HOW TO COMPLETE THIS TASK: Filter the data for lines with the word "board", then copy every line so identified.

----------

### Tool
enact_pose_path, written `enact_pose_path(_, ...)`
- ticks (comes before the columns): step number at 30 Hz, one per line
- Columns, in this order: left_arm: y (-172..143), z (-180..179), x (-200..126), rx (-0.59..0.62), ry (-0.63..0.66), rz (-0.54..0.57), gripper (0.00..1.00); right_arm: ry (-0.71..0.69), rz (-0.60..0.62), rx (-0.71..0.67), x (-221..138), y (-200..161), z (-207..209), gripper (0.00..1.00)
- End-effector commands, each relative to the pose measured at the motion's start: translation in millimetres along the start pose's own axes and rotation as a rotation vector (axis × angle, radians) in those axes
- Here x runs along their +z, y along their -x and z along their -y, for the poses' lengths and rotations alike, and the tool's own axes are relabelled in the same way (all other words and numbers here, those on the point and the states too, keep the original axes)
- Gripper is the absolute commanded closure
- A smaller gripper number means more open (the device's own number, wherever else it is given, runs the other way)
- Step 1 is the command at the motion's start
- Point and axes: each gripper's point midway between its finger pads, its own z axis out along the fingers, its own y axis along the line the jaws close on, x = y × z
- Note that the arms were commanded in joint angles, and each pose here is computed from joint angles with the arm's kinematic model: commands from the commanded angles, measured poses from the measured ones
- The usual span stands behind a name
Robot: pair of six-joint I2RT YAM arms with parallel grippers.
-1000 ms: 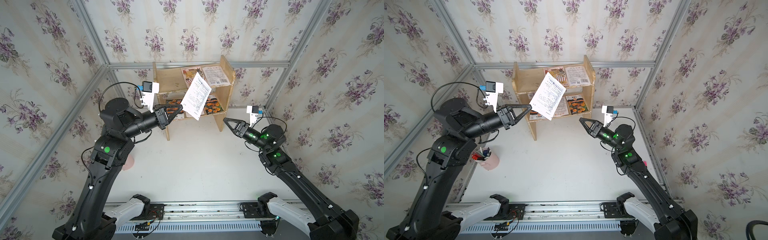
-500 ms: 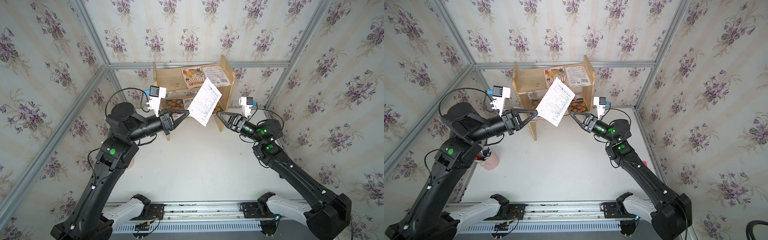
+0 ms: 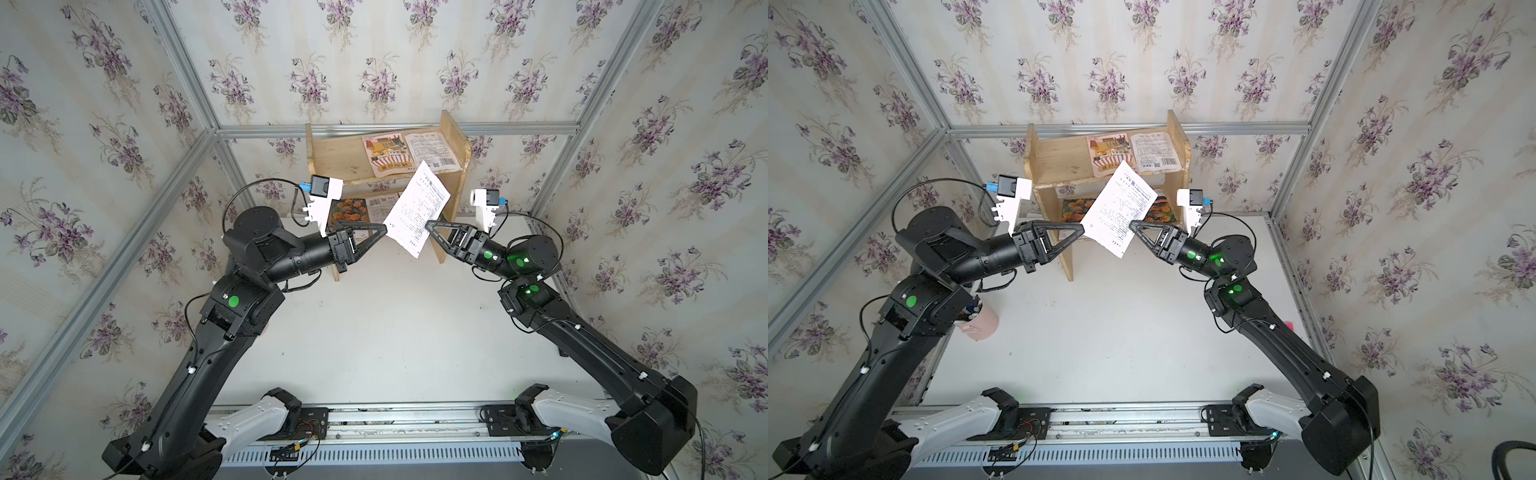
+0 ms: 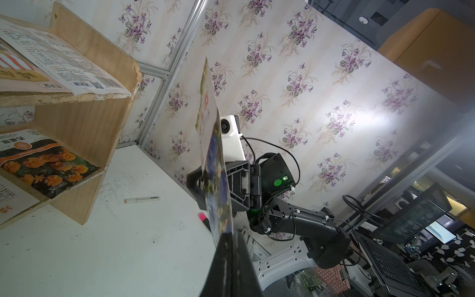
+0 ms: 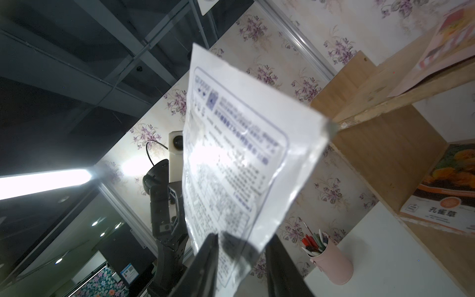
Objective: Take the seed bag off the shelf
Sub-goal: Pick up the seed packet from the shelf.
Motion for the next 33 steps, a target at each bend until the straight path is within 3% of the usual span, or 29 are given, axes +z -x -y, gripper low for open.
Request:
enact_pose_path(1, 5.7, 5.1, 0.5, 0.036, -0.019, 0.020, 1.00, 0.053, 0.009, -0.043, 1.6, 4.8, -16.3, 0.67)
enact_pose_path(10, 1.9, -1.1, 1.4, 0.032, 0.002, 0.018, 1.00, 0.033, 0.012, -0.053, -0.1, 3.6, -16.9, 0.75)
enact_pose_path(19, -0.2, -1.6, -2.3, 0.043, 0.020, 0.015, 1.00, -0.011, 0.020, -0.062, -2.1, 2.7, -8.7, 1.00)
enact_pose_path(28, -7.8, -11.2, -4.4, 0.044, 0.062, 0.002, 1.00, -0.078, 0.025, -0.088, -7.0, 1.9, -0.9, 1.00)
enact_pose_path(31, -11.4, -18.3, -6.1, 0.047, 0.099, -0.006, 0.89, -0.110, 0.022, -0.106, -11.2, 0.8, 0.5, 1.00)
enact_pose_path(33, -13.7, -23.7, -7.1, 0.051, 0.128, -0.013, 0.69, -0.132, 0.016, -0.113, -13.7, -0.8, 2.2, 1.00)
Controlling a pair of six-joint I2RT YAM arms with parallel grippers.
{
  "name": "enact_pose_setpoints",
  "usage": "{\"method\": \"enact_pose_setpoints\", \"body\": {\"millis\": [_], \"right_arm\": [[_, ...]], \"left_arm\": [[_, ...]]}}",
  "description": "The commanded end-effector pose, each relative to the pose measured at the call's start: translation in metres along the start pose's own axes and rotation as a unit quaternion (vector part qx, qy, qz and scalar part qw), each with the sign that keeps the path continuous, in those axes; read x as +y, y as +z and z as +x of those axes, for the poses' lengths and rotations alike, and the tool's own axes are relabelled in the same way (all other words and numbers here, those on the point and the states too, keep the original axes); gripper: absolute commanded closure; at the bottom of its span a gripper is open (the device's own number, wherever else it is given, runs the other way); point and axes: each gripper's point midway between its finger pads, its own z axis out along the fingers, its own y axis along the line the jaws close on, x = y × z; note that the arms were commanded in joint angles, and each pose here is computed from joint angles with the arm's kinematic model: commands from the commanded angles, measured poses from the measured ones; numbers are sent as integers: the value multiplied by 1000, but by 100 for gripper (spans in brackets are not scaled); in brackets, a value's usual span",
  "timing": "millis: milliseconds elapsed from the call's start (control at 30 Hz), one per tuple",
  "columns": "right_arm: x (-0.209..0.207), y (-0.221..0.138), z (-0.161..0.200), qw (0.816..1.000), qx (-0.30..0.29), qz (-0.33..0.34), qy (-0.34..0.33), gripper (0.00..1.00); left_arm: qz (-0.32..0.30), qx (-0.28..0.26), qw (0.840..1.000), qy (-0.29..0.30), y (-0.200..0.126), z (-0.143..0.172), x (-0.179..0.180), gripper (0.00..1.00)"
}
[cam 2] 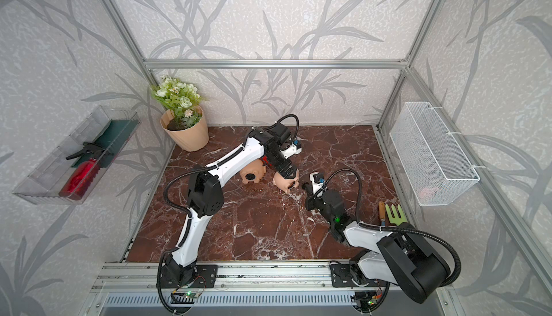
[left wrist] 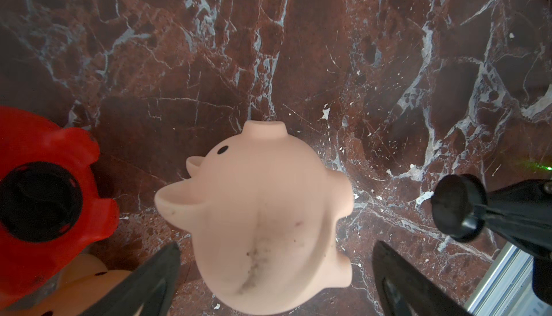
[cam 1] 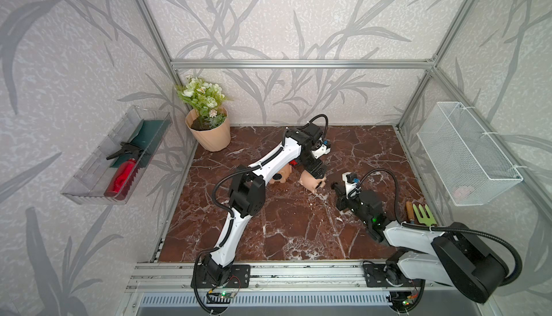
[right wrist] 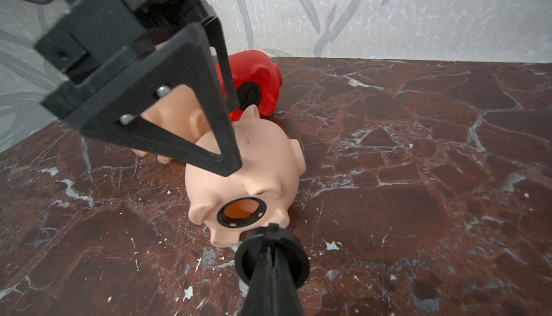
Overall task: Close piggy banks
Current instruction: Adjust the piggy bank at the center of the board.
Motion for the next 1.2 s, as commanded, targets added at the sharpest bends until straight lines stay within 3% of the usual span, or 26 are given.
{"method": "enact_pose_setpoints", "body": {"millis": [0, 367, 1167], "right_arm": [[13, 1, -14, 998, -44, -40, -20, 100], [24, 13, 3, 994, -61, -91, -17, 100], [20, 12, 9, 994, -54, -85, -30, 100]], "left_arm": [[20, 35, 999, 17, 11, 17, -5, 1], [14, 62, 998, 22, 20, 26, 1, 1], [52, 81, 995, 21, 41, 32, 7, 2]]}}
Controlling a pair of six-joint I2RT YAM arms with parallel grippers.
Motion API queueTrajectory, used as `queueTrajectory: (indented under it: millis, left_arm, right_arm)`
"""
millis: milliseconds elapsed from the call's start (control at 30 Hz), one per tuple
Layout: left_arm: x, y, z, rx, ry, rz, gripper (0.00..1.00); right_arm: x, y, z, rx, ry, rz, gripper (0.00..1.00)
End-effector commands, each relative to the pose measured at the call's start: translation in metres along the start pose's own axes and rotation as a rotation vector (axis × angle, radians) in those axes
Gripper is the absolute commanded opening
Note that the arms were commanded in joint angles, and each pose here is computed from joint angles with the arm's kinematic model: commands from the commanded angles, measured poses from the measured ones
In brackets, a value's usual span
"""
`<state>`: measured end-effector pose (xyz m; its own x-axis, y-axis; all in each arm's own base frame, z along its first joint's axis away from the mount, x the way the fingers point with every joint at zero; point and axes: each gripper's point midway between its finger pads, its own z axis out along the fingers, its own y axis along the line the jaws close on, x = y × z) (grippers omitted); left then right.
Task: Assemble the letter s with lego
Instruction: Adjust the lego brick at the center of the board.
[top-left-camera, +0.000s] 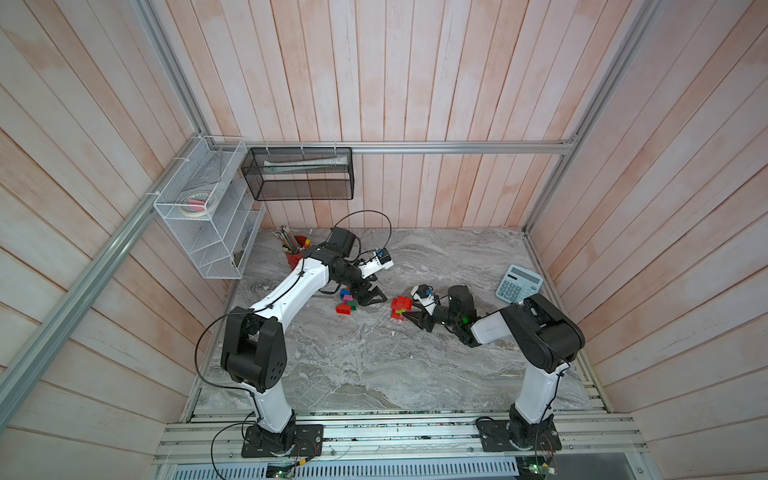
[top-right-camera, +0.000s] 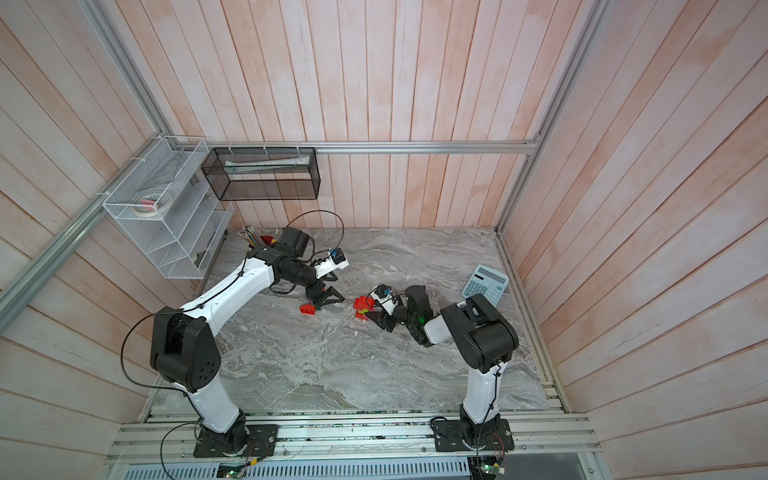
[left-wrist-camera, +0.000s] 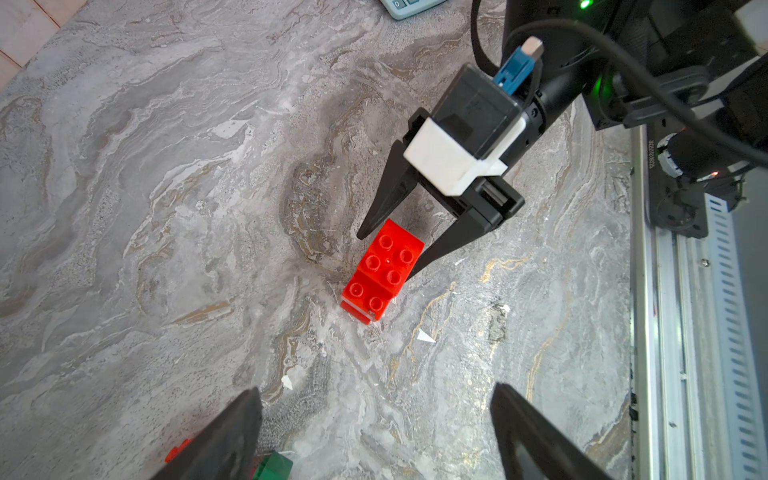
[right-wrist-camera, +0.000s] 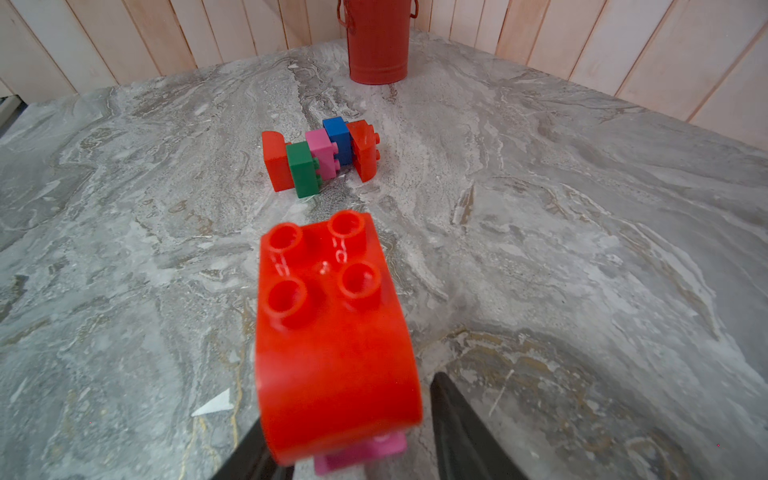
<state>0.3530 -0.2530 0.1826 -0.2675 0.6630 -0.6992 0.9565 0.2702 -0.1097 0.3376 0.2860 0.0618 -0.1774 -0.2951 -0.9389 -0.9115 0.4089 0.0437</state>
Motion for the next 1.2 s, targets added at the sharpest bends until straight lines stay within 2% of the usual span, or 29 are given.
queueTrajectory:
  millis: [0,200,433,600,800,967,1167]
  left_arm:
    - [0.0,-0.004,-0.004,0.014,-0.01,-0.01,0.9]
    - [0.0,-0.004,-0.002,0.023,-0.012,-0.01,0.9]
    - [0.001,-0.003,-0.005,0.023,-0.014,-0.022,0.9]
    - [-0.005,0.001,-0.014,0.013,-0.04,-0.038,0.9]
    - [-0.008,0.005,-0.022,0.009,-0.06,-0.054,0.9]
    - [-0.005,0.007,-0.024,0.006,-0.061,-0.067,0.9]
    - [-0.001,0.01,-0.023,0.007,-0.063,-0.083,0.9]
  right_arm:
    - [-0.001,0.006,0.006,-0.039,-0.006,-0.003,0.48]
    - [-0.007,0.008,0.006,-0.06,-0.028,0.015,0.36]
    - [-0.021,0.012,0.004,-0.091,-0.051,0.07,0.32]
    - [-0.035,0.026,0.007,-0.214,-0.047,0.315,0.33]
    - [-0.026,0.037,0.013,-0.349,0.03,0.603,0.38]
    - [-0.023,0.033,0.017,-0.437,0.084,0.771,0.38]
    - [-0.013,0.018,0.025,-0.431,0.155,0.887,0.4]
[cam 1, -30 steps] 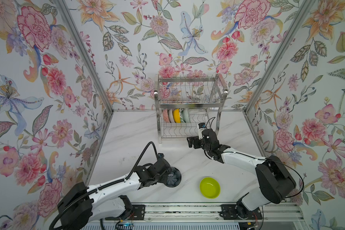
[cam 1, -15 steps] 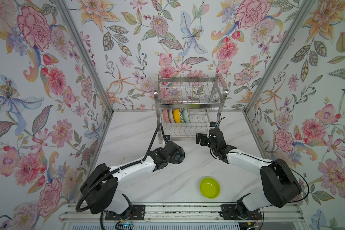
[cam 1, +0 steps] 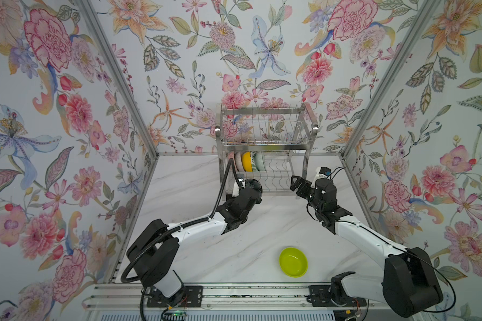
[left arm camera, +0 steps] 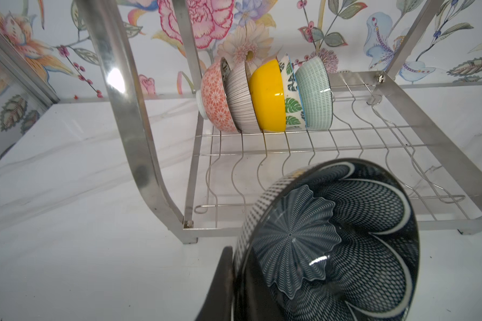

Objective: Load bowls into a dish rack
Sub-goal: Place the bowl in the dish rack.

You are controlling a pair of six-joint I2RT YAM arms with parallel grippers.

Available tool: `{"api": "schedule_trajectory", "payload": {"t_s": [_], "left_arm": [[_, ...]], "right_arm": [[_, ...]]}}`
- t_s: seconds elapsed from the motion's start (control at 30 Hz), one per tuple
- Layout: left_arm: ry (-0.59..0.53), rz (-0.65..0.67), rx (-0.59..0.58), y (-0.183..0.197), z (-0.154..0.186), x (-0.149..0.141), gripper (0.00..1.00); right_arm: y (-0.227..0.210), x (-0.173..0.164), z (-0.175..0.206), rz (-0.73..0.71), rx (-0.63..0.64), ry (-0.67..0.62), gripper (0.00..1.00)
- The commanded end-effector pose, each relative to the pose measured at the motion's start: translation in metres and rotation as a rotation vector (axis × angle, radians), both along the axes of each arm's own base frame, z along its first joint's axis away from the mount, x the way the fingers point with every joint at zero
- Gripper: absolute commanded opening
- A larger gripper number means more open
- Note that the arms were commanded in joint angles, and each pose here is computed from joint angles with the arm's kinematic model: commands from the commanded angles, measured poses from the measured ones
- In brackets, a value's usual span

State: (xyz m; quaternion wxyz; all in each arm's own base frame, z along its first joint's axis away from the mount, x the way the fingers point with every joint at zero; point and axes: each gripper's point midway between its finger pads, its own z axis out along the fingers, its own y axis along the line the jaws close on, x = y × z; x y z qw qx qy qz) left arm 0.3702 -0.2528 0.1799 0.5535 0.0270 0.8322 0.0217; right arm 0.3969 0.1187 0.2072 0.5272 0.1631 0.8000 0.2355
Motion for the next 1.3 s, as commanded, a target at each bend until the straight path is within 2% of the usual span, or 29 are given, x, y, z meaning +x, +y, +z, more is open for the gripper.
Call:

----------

SOLUTION TO THIS TASK:
Current instruction: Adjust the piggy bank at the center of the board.
Instruction: Adjust the lego brick at the center of the board.

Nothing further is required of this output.